= Supplied records =
····················

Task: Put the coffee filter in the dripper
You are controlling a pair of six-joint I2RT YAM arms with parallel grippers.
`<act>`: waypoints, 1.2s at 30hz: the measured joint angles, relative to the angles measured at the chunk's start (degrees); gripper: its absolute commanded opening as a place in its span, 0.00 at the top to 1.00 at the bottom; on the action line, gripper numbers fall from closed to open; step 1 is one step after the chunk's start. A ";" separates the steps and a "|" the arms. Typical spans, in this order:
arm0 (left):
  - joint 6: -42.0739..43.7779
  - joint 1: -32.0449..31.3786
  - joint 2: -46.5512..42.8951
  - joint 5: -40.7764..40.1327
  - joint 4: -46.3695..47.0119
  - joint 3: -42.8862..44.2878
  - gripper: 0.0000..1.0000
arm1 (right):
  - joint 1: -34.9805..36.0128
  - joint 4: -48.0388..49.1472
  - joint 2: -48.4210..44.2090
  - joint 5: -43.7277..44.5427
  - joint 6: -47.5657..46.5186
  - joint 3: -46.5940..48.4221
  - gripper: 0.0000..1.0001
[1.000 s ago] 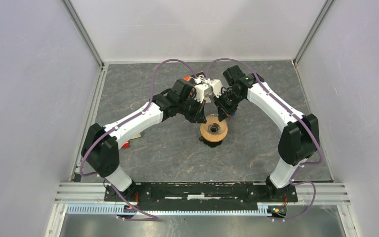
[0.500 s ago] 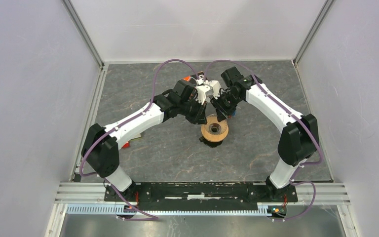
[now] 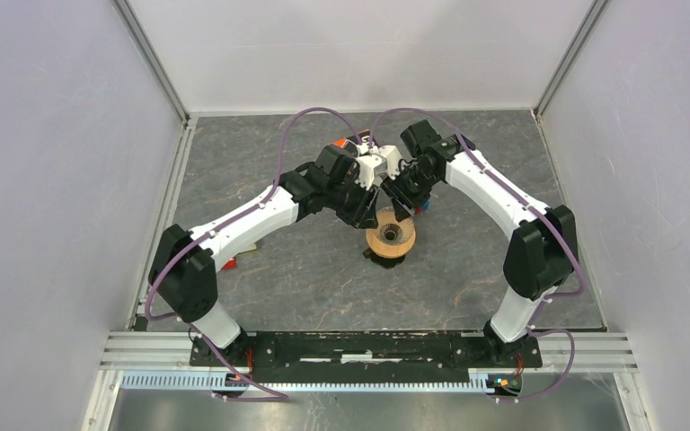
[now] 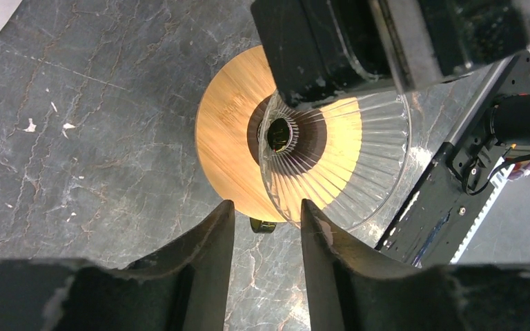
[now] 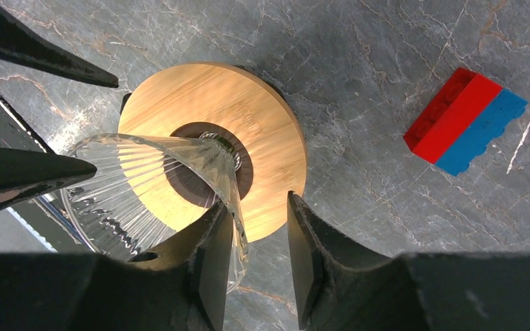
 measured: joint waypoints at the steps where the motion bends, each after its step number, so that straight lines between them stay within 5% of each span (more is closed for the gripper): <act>1: 0.02 0.00 0.00 -0.28 -0.35 0.22 0.47 | 0.04 -0.15 0.17 0.04 -0.07 0.28 0.55; 16: 1.09 0.02 -0.26 -1.90 -2.89 3.48 0.33 | -0.09 -1.60 0.20 -0.13 -0.57 3.82 0.48; 32: 2.80 1.99 -0.98 -0.04 -4.59 3.65 0.34 | -0.15 0.57 3.02 -5.57 -2.16 4.17 0.72; 36: 2.82 2.05 -0.98 1.07 -4.87 3.63 0.34 | 0.11 0.92 3.85 -6.32 -2.40 4.17 0.71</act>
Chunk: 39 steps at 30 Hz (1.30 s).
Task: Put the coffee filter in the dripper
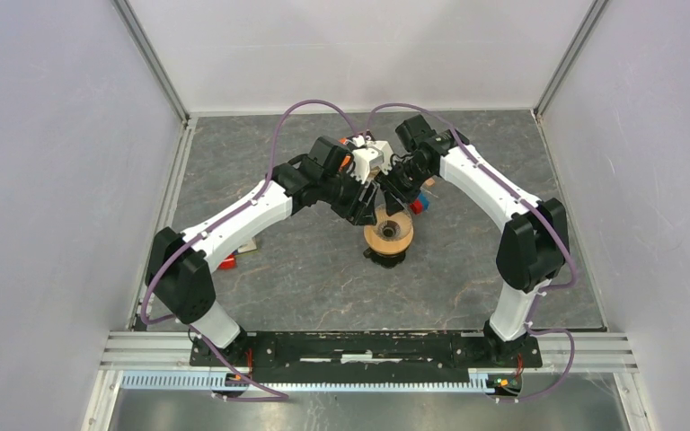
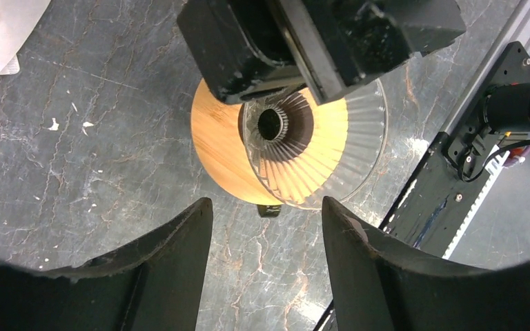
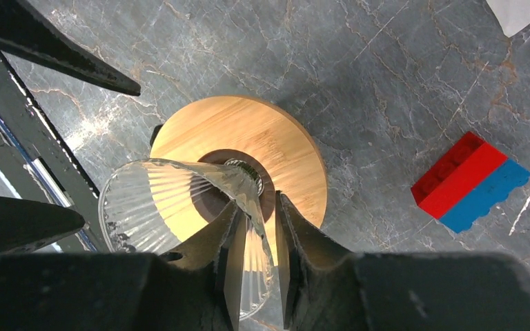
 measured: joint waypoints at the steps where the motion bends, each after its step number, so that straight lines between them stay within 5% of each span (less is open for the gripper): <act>1: 0.00 0.00 0.00 0.17 0.00 0.00 0.35 | -0.02 0.02 0.00 0.00 -0.09 0.00 0.67; 7: 0.00 0.00 0.00 1.03 0.11 0.00 0.34 | 0.00 0.15 0.00 0.31 -0.24 0.00 0.47; 11: -0.02 0.00 0.02 1.66 0.26 0.00 0.34 | 0.09 0.42 -0.35 1.60 -0.24 0.17 0.42; 31: 0.68 -0.81 4.28 4.17 8.11 -0.22 0.51 | -4.72 2.78 -8.96 3.13 0.70 -7.43 0.42; 39: 0.81 -0.81 5.16 4.63 8.33 -0.22 0.66 | -5.16 3.43 -8.92 1.66 1.22 -8.83 0.61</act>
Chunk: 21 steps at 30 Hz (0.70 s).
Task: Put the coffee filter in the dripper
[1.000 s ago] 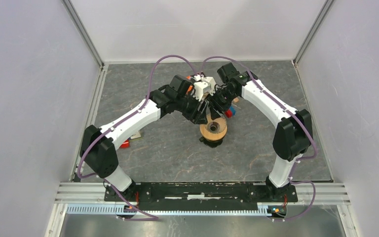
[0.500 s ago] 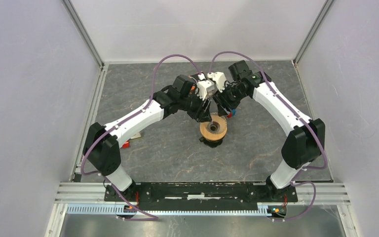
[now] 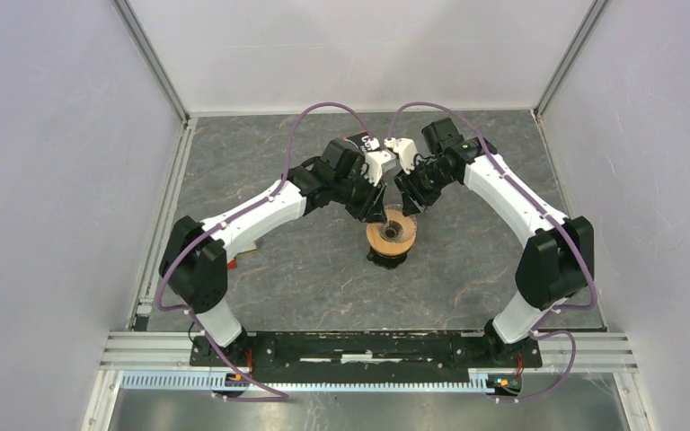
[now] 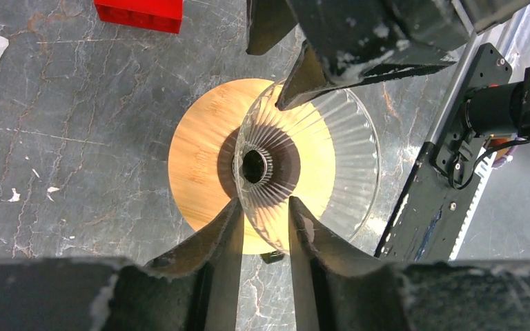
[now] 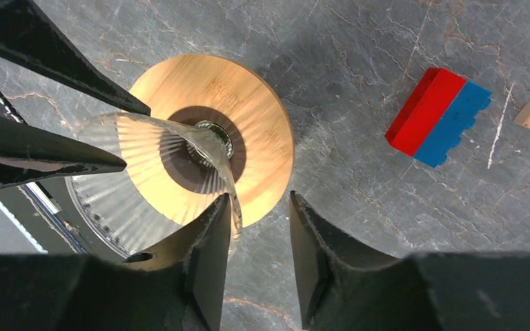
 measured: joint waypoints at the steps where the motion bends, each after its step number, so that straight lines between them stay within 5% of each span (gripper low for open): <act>1: 0.00 0.00 0.00 0.00 0.09 0.00 0.69 | -0.02 0.00 0.07 -0.22 0.11 0.00 0.63; 17: 0.31 0.00 -0.35 -0.50 2.60 -1.70 0.98 | -0.11 -0.70 0.42 -3.78 1.60 -0.28 0.86; 21: 0.31 -0.20 -0.74 -1.53 2.91 -2.16 0.98 | 0.02 -0.72 0.44 -4.33 2.01 -0.33 0.94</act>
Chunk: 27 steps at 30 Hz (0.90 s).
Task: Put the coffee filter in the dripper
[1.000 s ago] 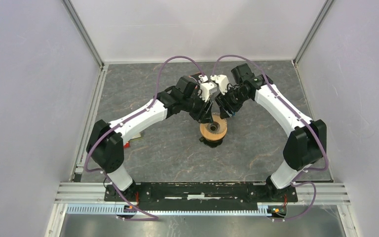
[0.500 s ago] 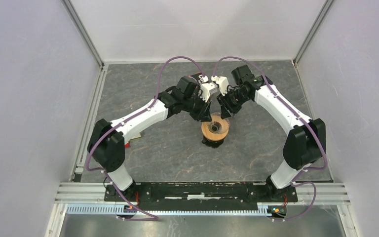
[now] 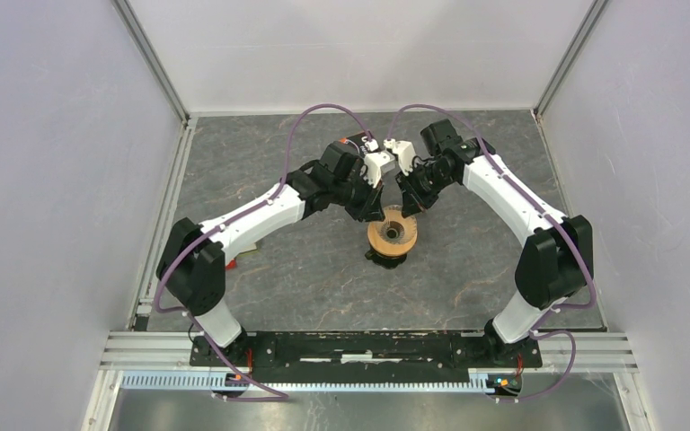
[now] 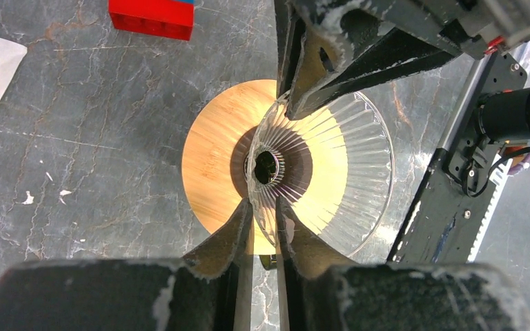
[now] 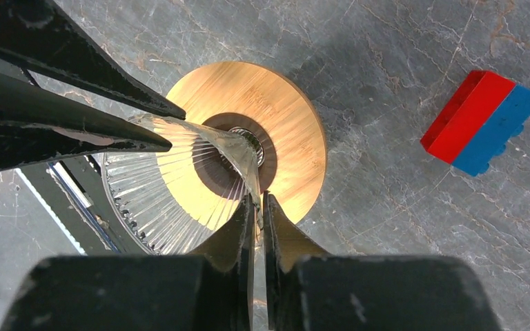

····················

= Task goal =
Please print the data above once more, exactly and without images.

= Your response =
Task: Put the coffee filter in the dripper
You are controlling a pair of six-joint I2RT YAM arms with parallel grippers.
`<act>`: waypoints, 1.2s at 30hz: the measured joint angles, relative to the angles measured at the chunk's start (degrees); gripper: its absolute commanded opening as a place in its span, 0.00 at the top to 1.00 at the bottom; on the action line, gripper numbers fall from closed to open; step 1 is one step after the chunk's start. A ";" separates the steps and a "|" the arms. Typical spans, in this order:
arm0 (left):
  - joint 6: -42.0739..43.7779
  - joint 1: -32.0449..31.3786
  - joint 2: -46.5512..42.8951
  - joint 5: -40.7764..40.1327
  - joint 4: -46.3695..47.0119
  - joint 3: -42.8862..44.2878
  - gripper: 0.0000..1.0000
arm1 (right):
  - joint 1: -34.9805..36.0128
  - joint 4: -48.0388..49.1472
  - joint 2: -48.4210..44.2090
  - joint 5: -43.7277..44.5427
  - joint 6: -47.5657..46.5186
  - joint 3: -46.5940..48.4221
  - gripper: 0.0000..1.0001
[1.000 s ago] 
[0.500 s ago] 
[now] 
[now] 
[now] 
 measured: joint waypoints at the steps where the motion bends, each after its step number, so that straight lines between them stay within 5% of each span (more is closed for the gripper): <act>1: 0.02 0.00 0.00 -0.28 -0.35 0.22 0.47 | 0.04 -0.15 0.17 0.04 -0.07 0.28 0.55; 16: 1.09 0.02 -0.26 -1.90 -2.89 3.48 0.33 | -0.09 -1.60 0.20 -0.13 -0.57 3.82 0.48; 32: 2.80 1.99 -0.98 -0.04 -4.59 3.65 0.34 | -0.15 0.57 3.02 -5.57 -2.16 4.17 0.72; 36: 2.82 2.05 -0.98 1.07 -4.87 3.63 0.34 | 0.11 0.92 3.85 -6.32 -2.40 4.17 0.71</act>
Chunk: 39 steps at 30 Hz (1.30 s).
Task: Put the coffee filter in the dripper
 measured: joint waypoints at the steps where the motion bends, each after its step number, so that straight lines between them stay within 5% of each span (less is open for the gripper): <act>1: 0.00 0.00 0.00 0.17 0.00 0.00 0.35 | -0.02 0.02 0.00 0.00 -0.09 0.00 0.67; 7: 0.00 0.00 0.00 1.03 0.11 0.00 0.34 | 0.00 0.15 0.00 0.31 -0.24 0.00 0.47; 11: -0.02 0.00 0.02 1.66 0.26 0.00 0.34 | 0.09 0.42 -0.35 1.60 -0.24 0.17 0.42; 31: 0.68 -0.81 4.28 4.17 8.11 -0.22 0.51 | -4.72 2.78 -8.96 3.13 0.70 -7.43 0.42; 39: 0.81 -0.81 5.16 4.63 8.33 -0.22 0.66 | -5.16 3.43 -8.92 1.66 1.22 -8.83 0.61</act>
Chunk: 21 steps at 30 Hz (0.70 s).
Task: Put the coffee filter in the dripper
[1.000 s ago] 
[0.500 s ago] 
[now] 
[now] 
[now] 
 measured: joint waypoints at the steps where the motion bends, each after its step number, so that straight lines between them stay within 5% of each span (gripper low for open): <act>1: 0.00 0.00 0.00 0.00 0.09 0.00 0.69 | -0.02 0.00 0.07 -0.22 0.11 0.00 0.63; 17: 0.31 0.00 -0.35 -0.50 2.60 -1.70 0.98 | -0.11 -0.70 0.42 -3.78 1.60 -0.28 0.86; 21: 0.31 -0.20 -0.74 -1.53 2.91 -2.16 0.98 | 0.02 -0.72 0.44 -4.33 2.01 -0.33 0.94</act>
Chunk: 27 steps at 30 Hz (0.90 s).
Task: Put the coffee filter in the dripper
[1.000 s ago] 
[0.500 s ago] 
[now] 
[now] 
[now] 

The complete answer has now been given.